Aim of the task —
Pull every line holding the word "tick" out of the data and copy it.

++++++++++++++++++++

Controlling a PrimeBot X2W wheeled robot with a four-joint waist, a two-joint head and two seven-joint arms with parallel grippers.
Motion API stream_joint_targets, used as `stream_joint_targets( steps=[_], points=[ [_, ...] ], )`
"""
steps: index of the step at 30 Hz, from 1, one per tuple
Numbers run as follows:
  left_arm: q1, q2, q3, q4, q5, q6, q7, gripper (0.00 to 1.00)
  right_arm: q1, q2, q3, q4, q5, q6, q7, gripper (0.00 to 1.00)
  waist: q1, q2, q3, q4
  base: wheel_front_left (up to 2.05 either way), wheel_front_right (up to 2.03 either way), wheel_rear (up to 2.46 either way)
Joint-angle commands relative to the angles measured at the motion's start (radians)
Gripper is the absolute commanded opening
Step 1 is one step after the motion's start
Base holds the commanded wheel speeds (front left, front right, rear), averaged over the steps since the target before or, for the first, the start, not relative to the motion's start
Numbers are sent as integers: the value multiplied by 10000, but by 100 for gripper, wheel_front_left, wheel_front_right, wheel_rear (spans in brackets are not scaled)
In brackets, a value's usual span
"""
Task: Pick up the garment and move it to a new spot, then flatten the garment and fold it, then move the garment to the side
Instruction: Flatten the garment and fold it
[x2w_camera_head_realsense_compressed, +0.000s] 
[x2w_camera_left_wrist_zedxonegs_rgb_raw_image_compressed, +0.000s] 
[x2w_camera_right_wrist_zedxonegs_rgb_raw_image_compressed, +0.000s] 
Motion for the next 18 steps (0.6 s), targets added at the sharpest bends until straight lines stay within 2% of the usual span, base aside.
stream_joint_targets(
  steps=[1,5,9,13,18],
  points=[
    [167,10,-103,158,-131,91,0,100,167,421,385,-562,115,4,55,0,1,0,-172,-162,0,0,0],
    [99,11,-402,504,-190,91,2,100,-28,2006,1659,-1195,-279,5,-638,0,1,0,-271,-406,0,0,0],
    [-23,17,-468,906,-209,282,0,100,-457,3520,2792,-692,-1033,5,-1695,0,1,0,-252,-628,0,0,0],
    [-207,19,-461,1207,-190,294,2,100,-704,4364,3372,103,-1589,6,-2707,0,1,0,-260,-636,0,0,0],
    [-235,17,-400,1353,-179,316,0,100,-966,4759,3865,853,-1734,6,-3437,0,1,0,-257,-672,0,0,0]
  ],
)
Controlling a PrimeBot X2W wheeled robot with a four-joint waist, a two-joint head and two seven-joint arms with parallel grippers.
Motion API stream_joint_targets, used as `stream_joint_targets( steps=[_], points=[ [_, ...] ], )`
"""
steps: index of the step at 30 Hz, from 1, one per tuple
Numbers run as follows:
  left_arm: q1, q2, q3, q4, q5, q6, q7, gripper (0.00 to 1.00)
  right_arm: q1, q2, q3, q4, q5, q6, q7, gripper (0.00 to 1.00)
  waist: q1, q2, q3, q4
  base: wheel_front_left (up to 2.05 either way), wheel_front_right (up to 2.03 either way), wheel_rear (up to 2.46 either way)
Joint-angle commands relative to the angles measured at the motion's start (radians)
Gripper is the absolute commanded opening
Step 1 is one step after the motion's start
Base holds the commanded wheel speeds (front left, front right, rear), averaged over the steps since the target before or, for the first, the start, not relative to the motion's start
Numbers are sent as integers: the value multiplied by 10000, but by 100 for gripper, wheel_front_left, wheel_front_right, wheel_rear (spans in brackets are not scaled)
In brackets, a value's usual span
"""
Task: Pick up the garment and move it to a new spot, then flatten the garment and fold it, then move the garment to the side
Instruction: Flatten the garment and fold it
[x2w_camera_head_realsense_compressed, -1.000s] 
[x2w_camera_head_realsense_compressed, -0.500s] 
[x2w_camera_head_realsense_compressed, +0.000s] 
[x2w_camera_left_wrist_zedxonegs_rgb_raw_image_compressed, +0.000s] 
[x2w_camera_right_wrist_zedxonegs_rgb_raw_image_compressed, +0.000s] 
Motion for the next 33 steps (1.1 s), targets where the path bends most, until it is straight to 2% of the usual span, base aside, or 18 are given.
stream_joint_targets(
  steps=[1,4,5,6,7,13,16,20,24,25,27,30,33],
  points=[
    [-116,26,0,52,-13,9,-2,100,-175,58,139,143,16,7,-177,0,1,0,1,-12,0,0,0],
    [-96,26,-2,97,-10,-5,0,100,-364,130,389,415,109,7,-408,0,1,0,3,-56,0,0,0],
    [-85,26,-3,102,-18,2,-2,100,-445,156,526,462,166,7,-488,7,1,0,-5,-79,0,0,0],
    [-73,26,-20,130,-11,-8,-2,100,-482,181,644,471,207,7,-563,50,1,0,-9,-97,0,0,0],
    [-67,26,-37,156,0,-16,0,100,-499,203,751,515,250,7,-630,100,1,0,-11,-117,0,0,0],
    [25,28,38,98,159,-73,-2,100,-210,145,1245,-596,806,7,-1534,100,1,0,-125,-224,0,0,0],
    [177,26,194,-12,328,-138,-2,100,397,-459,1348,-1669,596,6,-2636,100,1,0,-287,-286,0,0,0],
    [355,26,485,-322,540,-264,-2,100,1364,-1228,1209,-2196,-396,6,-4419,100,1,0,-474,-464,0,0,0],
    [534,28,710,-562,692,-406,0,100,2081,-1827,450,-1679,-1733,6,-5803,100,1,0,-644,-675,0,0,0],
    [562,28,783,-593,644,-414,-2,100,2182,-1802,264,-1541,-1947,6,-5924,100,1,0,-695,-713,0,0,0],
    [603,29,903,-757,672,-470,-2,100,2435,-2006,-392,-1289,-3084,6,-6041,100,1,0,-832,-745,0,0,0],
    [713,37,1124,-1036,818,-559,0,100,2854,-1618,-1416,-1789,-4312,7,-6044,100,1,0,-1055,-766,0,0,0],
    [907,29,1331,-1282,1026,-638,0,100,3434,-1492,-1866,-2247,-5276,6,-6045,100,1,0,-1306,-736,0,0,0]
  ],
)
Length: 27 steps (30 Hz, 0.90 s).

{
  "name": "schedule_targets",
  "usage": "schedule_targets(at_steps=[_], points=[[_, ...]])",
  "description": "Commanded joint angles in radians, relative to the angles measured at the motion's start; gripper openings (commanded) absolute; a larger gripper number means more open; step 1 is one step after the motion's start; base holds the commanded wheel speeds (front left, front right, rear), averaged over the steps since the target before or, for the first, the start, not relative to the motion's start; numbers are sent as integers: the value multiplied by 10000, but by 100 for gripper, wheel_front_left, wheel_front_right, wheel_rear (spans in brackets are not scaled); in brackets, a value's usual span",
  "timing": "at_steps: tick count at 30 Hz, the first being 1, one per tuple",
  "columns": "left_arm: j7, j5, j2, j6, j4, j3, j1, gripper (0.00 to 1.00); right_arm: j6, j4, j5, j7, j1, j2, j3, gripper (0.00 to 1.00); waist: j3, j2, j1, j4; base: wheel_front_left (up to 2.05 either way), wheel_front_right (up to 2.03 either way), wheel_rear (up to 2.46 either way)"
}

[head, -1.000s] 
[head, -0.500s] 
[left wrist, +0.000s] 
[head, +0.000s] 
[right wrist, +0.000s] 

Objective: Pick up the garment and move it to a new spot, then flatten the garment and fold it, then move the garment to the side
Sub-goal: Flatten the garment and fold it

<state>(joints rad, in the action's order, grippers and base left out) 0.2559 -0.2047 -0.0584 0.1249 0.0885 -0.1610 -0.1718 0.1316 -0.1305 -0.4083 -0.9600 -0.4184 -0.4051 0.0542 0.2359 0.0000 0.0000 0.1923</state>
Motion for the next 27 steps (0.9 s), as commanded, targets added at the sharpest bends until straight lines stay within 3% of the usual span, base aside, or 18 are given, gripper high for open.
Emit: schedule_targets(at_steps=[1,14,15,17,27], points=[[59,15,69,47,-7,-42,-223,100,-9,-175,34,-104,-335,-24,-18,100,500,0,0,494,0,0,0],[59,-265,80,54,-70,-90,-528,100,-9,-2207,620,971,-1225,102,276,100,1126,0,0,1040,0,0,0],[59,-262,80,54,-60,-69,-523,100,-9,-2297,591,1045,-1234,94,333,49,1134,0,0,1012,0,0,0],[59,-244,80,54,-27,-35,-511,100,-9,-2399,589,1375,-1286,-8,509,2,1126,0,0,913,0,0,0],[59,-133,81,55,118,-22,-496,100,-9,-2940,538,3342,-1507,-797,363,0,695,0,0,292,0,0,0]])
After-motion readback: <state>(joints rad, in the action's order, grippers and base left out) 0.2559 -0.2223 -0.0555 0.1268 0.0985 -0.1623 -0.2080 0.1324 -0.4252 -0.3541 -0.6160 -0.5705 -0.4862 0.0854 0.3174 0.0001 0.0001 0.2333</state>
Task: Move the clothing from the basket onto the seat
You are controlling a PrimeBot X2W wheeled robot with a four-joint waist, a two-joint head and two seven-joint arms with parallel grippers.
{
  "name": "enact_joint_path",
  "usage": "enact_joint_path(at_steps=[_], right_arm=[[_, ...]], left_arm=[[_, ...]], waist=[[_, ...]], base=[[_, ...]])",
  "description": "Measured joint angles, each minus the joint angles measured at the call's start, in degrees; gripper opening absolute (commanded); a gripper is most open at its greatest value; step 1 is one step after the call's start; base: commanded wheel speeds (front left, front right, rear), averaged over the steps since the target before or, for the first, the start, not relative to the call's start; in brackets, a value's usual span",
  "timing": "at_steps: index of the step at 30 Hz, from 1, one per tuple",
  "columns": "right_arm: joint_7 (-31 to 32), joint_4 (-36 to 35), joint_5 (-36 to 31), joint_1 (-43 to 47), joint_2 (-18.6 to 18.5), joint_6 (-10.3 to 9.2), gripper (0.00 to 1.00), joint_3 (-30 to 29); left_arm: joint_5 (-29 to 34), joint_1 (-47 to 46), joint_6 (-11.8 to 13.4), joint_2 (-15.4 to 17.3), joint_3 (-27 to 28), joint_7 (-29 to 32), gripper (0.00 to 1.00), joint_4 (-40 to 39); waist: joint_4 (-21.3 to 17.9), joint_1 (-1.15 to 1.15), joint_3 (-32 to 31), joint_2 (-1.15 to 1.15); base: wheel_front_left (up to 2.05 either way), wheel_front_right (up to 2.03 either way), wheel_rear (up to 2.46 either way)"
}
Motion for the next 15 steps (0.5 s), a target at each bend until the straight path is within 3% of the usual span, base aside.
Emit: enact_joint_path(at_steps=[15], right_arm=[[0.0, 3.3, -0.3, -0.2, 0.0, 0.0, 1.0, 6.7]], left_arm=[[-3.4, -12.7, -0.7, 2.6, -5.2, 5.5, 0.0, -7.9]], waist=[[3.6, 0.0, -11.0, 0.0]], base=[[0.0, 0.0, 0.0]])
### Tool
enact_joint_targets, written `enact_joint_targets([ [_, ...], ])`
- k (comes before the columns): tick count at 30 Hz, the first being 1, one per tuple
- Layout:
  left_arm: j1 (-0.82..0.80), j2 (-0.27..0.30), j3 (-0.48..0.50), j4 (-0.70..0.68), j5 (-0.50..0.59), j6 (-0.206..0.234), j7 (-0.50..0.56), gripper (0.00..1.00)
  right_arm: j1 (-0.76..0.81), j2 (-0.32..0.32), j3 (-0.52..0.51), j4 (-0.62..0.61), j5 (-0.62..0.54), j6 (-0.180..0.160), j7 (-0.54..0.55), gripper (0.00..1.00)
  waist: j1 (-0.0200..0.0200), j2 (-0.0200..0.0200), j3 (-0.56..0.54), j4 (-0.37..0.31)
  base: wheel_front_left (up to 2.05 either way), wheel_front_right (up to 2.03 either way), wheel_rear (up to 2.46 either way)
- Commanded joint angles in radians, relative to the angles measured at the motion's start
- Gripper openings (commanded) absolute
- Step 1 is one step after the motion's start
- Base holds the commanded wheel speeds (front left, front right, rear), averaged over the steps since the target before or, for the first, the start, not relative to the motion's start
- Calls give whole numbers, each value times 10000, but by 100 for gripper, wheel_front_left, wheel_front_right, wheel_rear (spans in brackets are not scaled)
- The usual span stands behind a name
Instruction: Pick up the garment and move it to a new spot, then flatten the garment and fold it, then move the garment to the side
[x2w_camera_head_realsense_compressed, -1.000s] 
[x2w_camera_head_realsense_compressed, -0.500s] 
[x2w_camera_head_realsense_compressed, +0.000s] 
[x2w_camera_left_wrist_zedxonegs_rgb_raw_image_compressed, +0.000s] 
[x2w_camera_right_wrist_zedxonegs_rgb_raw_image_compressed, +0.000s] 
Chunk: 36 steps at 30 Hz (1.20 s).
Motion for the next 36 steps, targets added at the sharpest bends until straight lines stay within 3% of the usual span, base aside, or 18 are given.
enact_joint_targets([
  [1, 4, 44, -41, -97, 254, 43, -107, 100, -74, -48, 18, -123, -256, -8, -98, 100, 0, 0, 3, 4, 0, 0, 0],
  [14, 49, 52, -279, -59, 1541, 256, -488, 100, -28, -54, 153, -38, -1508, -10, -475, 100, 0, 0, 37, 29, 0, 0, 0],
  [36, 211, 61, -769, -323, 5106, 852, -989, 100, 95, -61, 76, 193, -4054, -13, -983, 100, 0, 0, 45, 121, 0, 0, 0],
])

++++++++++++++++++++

Answer to this task —
  "timing": "at_steps: tick count at 30 Hz, the first being 1, one per tuple",
- k (comes before the columns): tick count at 30 Hz, the first being 1, one per tuple

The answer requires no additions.